His father’s example was a major motivation for Goethe to take a similar “pilgrimage” to Italy and Sicily. This journey was of great significance in his aesthetic and philosophical development meeting artists and for the first time Greek (as opposed to Roman) architecture.

Goethe took part in the battle against revolutionary France and later, at the turn of the century, his town was invaded by Napoleon’s army. The least disciplined soldiers of the French army occupied Goethe’s house one night, drinking and creating a great uproar.

In his seventies, Goethe was introduced to the then 12-year-old Felix Mendelssohn whom he compared with Mozart (having met him years before). Mendelssohn was invited to meet Goethe on several later occasions, and set a number Goethe’s poems to music. Goethe’s words inspired others, like Beethoven (who idolized him) and Schubert as well.

Goethe’s Faust inspired operas and oratorio’s by Schumann, Berlioz, Gounod, and others, as well as symphonic works by Liszt, Wagner, and Mahler. Faust became the ur-myth (“ur” refers to ‘ancient’ or ‘original’) of many 19th century figures. A facet of the plot, that of selling one’s soul to darkness in exchange for power over the physical world, took on increasing literary importance and became a view of the victory of technology and of industrialism, along with its dubious human expenses. This poetic work served as a model for an entire movement in German poetry.

Johann Wolfgang von Goethe is widely quoted and has entered everyday German usage. Epigrams such as “Against criticism a man can neither protest nor defend himself; he must act in spite of it, and then it will gradually yield to him”, “Divide and rule, a sound motto; unite and lead, a better one”, “Enjoy when you can, and endure when you must”, are often paraphrased.

His literary work has attracted the greatest amount of interest, however, Goethe was also keenly involved in the natural sciences. He studied anatomical issues. He also had the largest private collection of minerals in all of Europe. By the time of his death, he had collected 17,800 rock samples. Novalis, a geologist and mining engineer, expressed the opinion that Goethe was the first physicist of his time. Furthermore, he independently discovered the human intermaxillary bone, also known as “Goethe’s bone and was the first to prove its existence in all mammals. The elephant’s skull that led Goethe to this discovery, and was subsequently named the Goethe Elephant, still exists and is displayed in the Ottoneum in Kassel, Germany. The Goethe barometer was popularized using a principle established by Toricelli. And he considered the Theory of Colours (1810) his most important work. During his Italian journey, Goethe formulated a theory of plant metamorphosis in which the archetypal form of the plant is to be found in the leaf. Part of his botanical theories were based on his garden in Weimar.
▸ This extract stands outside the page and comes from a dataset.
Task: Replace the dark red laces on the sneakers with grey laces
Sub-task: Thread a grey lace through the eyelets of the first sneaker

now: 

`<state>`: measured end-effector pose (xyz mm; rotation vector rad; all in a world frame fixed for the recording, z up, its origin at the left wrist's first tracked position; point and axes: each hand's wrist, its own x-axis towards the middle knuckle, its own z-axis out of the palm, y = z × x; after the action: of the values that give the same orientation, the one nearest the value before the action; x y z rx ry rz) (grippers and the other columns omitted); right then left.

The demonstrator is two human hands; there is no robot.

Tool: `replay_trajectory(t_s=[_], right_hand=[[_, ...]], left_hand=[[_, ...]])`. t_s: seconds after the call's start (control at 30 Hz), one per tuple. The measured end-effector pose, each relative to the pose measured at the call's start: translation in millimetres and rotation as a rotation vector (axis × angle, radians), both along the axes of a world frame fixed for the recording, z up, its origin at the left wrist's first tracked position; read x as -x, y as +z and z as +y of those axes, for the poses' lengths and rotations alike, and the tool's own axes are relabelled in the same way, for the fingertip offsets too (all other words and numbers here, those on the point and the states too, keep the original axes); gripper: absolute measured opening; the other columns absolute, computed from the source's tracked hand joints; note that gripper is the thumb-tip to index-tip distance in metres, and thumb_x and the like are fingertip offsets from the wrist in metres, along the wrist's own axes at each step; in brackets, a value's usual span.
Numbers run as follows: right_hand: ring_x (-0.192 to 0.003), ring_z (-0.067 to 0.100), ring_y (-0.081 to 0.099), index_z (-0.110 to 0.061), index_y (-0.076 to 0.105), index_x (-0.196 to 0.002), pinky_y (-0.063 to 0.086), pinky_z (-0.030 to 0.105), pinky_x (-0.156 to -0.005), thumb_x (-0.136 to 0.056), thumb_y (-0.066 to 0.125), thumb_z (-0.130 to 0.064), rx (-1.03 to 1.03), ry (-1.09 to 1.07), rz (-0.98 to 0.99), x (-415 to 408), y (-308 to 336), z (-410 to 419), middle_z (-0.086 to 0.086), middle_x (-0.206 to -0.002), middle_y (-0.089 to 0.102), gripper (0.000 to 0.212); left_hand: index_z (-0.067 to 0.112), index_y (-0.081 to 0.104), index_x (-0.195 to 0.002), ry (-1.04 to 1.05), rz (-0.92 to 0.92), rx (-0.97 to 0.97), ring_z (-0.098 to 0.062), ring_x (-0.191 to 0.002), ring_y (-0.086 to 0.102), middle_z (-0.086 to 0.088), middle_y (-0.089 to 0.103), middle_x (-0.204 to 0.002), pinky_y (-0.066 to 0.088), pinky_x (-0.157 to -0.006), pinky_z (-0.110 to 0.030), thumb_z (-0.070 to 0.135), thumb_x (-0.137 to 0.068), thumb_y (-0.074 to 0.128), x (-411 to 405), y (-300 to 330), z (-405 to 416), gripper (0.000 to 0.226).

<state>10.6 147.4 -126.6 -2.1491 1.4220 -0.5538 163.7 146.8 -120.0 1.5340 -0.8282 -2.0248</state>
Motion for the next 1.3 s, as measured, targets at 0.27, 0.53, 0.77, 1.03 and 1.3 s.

Goethe was a free thinker and had a great effect on the nineteenth century. In many respects, he was the originator of many ideas which later became widespread. He embodied many of the contending strands in art over the next century. He rewrote the formal rules of German poetry. His poetry was set to music by almost every major Austrian and German composer and his influence would spread to French drama and opera as well. He was a cultural force: Napoleon read Sorrows of Young Werther seven times and ranked them among his favourites. In Victorian England, Goethe exerted a profound influence on George Eliot. Nikola Tesla was heavily influenced by Goethe’s Faust, his favourite poem, and actually memorized the entire text. It was while reciting a certain verse that he was struck with the epiphany that would lead to the idea of the rotating magnetic field and ultimately, alternating current. Goethe was devoted to a sense of taste, order, and finely crafted detail which is the hallmark of the Age of Reason. On the other hand, he sought a personal, intuitive, and personalized form of expression through literature.